Due to its affordable housing prices, efficient health care system, high quality education, mild climate and strategic position in Europe, Italy is one of the most attractive countries to live in. As a matter of fact, many foreigners decide to invest in Italy’s real estate market. However, purchasing a property may not always be an easy task especially if you are not familiar with the technical terminology used in the purchasing process. Therefore, it will be the aim of this article to explain a few basic steps involved in a real estate transaction. In particular, this article will discuss the main differences between a “proposta d’acquisto” (purchase offer) and a “contratto preliminare” (preliminary contract of sale), and their importance in the purchasing process. In fact, both documents are used to conclude a pre-sale agreement, however, the former is a written document through which a potential buyer makes an offer to purchase a property and unless it is accepted by the seller it has binding effects only for the potential buyer, whereas the latter is a declaration of intent to purchase a property, which has a legally binding effect for the potential buyer and the seller. So, what do these documents actually entail?
What is a “proposta d’acquisto”?
A proposta d’acquisto, in English “purchase offer” is a detailed document through which a buyer can make an offer to purchase a property. The document can be amended during the process of negotiations. By signing the purchase offer, the potential buyer shows his/her interest and intention to purchase a property.
The purchase offer will almost always include supporting documents that prove that the buyer can purchase the property; if the buyer must apply for a mortgage, this will be stated in a clause. If a real estate agency is involved, the offer will also outline the real estate agency’s details, commission fee and the time frame within which the purchasing process should be completed. It is worth pointing out that the seller does not have an unlimited amount of time to accept or decline the offer, in fact the offer will also specify the date by which the seller will need to provide the buyer with an outcome.
In addition to a standard purchase offer, which allows the buyer to withdraw from the offer at any time if they change their mind, there is also another type of offer, i.e., the proposta irrevocabile di acquisto (“an irrevocable purchase offer”). Unlike the standard purchase offer, if the buyer decides to make an irrevocable purchase offer, this will become binding and he or she will not be able to withdraw from the offer for a pre-determined period of time.
A purchase offer can be made in writing or verbally, however, in most cases it is written. If a real estate agency is involved in the transaction, the agency will provide a form which can be used to make the offer.
When the potential buyer submits the offer to the seller, he or she will need to pay a security deposit (“caparra”); both the seller and the buyer will need to agree on the amount. If the seller accepts the offer without renegotiating the terms and conditions of the purchasing process, he or she will sign the purchase offer and the terms included in the accepted offer will become binding for both parties.
At this point, the parties will be able to move forward and sign the preliminary contract of sale, which will ultimately lead to the final deed of sale.

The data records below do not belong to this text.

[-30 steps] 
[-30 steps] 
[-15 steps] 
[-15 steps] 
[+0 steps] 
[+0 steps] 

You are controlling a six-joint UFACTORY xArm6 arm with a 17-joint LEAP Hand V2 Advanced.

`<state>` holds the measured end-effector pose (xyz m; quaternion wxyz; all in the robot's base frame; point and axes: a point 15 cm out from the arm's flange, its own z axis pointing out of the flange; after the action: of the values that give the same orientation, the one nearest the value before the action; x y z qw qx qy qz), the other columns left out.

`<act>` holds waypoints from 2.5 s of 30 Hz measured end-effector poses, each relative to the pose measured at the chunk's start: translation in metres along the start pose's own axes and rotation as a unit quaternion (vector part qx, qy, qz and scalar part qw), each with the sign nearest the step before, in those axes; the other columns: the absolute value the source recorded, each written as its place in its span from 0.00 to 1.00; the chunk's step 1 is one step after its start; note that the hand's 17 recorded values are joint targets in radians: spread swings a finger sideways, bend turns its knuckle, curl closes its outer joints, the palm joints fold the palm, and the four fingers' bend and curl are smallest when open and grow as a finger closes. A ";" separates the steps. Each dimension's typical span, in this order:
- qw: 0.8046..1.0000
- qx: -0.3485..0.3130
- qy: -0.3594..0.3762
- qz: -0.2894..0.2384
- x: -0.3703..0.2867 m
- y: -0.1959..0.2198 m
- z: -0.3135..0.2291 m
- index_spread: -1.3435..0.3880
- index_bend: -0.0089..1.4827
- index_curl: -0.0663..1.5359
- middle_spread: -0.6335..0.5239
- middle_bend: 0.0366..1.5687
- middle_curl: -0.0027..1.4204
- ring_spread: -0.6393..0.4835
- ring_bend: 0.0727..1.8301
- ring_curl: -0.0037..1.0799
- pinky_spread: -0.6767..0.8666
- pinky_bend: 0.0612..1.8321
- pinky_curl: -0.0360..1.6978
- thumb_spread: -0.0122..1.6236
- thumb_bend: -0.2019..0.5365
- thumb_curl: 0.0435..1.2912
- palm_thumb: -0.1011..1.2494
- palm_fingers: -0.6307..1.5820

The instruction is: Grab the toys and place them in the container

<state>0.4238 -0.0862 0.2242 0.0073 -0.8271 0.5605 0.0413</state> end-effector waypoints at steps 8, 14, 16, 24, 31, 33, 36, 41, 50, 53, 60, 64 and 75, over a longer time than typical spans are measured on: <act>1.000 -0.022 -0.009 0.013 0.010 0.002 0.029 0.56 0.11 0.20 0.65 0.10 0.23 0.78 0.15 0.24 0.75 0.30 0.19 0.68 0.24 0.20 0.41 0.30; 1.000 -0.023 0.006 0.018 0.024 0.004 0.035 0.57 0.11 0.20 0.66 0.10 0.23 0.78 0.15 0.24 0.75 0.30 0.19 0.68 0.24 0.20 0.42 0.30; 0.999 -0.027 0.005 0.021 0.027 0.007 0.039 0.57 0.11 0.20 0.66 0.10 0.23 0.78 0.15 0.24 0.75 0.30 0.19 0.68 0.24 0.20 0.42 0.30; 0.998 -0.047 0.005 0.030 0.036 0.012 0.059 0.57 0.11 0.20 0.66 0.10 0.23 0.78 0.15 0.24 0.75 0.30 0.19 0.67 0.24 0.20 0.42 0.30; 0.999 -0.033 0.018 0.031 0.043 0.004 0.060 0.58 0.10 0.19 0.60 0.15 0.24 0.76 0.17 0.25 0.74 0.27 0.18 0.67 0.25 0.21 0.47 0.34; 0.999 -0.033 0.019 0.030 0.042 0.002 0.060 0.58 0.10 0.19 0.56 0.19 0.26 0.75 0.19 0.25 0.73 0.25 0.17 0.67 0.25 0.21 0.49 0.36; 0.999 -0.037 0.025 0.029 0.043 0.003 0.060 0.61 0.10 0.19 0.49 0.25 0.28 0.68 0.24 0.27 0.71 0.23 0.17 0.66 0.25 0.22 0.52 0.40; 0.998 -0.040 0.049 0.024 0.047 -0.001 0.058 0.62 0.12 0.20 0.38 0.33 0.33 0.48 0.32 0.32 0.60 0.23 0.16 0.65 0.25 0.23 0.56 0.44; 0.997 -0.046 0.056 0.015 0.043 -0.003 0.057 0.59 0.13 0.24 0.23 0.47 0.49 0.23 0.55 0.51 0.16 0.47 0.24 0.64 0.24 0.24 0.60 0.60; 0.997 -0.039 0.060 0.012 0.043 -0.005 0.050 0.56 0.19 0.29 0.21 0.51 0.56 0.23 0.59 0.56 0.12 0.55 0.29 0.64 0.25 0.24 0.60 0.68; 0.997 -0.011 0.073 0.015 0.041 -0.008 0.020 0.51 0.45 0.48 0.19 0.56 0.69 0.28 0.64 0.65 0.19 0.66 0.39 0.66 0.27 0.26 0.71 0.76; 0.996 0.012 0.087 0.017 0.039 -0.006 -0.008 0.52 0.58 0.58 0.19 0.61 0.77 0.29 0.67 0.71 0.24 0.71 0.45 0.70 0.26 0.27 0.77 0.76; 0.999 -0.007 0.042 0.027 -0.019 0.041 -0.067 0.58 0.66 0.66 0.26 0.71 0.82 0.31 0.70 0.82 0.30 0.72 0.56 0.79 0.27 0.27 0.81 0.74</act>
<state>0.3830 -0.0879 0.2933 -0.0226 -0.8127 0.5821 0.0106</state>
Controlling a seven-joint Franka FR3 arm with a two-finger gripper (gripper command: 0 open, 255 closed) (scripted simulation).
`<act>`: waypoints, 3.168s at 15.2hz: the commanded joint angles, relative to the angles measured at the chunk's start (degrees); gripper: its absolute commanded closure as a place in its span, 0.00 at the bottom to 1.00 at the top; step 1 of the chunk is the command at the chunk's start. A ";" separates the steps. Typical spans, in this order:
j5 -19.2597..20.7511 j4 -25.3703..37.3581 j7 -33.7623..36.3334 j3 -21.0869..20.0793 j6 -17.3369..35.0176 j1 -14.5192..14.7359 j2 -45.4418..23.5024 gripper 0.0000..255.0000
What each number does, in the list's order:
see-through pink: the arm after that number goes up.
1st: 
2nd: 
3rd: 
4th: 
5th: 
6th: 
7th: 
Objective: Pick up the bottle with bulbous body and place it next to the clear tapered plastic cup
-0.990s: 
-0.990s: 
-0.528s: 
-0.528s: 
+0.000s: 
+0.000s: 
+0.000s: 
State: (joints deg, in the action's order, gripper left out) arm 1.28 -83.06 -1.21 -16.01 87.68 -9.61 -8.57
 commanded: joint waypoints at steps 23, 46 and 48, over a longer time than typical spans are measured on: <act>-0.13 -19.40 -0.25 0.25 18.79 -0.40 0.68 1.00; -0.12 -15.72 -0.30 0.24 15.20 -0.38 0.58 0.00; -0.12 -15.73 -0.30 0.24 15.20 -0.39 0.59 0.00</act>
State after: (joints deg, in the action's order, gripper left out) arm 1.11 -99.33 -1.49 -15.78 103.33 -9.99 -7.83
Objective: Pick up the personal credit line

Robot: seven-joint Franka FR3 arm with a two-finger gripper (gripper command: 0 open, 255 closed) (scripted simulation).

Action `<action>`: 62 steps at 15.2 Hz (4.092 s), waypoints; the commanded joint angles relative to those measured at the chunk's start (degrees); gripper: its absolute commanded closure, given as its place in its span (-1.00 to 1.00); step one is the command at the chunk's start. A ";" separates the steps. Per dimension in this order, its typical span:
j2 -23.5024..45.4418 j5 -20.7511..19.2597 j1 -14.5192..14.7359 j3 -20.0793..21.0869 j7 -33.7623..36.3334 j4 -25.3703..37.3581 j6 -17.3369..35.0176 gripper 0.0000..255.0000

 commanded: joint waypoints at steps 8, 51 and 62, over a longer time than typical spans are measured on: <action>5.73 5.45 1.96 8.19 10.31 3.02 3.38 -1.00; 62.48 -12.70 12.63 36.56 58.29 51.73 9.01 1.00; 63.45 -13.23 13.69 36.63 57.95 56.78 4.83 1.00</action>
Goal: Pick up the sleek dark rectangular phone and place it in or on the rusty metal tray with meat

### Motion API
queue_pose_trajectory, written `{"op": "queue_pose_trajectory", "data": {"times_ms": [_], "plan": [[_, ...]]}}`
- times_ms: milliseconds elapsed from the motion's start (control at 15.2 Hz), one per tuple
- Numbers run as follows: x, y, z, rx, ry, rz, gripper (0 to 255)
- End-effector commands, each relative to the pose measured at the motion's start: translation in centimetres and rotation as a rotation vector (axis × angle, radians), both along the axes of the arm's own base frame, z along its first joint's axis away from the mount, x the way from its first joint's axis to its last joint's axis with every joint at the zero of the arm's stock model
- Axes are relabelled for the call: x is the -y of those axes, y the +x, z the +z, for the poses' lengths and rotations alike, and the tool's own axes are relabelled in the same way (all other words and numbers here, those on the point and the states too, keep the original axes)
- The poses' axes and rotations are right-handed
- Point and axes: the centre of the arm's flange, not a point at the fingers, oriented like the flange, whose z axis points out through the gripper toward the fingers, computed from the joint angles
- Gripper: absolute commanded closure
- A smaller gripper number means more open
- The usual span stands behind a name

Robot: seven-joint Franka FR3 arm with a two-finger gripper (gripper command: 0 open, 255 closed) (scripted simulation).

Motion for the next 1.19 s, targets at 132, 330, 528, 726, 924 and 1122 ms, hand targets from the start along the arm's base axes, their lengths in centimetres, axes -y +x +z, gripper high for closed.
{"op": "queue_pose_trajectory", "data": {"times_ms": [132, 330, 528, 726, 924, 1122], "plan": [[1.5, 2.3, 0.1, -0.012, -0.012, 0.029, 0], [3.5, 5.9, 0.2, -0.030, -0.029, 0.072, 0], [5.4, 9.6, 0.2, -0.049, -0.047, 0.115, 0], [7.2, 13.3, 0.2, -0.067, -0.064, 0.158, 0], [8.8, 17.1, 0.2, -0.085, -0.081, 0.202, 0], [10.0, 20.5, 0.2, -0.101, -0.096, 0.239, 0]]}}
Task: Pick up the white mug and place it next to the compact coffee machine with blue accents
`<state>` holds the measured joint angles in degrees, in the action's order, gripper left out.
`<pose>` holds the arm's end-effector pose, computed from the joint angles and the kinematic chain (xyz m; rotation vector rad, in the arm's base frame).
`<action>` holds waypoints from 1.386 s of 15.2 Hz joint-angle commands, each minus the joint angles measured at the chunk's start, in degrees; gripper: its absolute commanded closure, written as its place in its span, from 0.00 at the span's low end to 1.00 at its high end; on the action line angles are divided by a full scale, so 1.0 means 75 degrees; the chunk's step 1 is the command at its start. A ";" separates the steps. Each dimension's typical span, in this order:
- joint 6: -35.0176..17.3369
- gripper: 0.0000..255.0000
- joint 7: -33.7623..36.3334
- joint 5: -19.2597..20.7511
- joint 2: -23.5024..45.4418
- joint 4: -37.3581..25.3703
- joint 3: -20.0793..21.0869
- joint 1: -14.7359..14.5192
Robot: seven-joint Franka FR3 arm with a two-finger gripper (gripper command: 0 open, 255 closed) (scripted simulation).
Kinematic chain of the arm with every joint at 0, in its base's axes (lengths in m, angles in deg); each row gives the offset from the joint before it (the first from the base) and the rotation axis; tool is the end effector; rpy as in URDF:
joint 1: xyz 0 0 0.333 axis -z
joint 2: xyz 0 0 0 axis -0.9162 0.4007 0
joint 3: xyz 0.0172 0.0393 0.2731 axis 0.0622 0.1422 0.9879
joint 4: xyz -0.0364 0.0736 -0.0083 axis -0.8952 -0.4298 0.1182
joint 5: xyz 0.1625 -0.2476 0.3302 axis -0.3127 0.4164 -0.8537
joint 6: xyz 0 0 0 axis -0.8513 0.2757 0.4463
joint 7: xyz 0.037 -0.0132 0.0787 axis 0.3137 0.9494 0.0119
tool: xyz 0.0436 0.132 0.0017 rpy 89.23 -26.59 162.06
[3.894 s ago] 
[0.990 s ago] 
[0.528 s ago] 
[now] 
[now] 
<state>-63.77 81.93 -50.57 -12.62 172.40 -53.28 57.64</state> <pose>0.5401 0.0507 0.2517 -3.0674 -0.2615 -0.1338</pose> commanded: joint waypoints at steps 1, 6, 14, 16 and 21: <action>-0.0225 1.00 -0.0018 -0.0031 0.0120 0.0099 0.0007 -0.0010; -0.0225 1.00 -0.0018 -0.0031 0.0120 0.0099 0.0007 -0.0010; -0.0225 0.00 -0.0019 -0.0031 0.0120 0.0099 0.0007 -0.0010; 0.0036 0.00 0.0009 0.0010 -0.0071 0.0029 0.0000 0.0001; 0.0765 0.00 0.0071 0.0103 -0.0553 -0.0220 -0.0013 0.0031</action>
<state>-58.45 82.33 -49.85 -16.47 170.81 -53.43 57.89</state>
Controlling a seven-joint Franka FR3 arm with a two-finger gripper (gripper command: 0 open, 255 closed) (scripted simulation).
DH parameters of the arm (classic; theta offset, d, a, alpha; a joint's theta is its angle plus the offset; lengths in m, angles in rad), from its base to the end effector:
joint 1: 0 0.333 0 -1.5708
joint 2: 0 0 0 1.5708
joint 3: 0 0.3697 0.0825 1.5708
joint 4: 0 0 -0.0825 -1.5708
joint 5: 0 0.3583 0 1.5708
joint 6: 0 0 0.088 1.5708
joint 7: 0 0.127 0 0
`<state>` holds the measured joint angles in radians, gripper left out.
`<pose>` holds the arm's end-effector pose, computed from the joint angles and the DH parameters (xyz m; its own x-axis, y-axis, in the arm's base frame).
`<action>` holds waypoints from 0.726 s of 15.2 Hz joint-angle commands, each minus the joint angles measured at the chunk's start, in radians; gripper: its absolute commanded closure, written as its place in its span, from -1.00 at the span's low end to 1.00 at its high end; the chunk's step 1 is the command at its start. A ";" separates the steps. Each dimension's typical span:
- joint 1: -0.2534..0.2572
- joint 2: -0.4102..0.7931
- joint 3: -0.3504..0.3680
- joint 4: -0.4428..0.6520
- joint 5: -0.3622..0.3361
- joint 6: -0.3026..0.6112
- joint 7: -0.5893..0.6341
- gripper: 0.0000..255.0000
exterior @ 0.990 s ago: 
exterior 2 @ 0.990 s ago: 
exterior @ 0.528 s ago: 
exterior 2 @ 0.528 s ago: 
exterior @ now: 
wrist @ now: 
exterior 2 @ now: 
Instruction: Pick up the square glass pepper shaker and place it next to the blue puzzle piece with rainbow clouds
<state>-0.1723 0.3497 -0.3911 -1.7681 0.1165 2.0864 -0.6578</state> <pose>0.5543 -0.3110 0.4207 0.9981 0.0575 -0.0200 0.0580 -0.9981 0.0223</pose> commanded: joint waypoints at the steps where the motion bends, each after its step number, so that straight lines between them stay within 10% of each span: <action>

What is a “contratto preliminare”?
An agreement in which both parties to the transaction commit to signing the final deed of sale is known as a contratto preliminare (or compromesso), or “preliminary contract of sale” in English. Detailed information about the property including its final asking price, its specifics as they appear in the Land Registry, and a description of its grounds, are outlined in a preliminary contract of sale. This document also outlines the property price, the payment method which will be used during the transaction and the time frame to complete the purchasing process.
The purpose of the preliminary agreement is generally to allow the buyer to verify that the property is sellable, that it respects urban planning, and that the seller has a legal right to sell the property. If these documents are in order, the seller and the buyer can proceed with signing the final deed of sale, which ultimately transfers the property’s ownership rights from the seller to the buyer.
Often, a preliminary contract of sale may also include the date by which the final deed of sale must be signed. This is agreed by the parties by taking into account the time that is required for the buyer to take out the mortgage, if applicable. In this sense, a preliminary contract of sale is also useful when applying for a mortgage as the buyer can use this document to provide the bank with proof that the funds requested will be used to purchase a given property.
When the preliminary agreement is signed by both parties to the transaction, the buyer must pay a deposit and the agreement ultimately results in both parties committing to signing the final deed of sale. If the buyer withdraws from the agreement after signing it without a valid and legal reason, he/she will lose the deposit. On the other hand, if the seller decides to withdraw, he/she will be forced to pay the buyer double the amount of the deposit paid.
Finally, if both the seller and the buyer sign the preliminary contract of sale before a notary, the agreement achieves a legally binding effect for the buyer and he or she will not be able to sell the property to third parties. On the other hand, if they do not sign the preliminary contract of sale before a notary, the buyer can potentially sell the property to a third party and the buyer, whom the property was going to be sold to originally, will be entitled to compensation.
Finally, it is worth mentioning that entering into a preliminary contract is not mandatory as a deed of sale can also be signed directly after the purchase offer is accepted. However, a preliminary contract of sale is widely used in Italy because it increases security for both parties in the event of changes in the transaction.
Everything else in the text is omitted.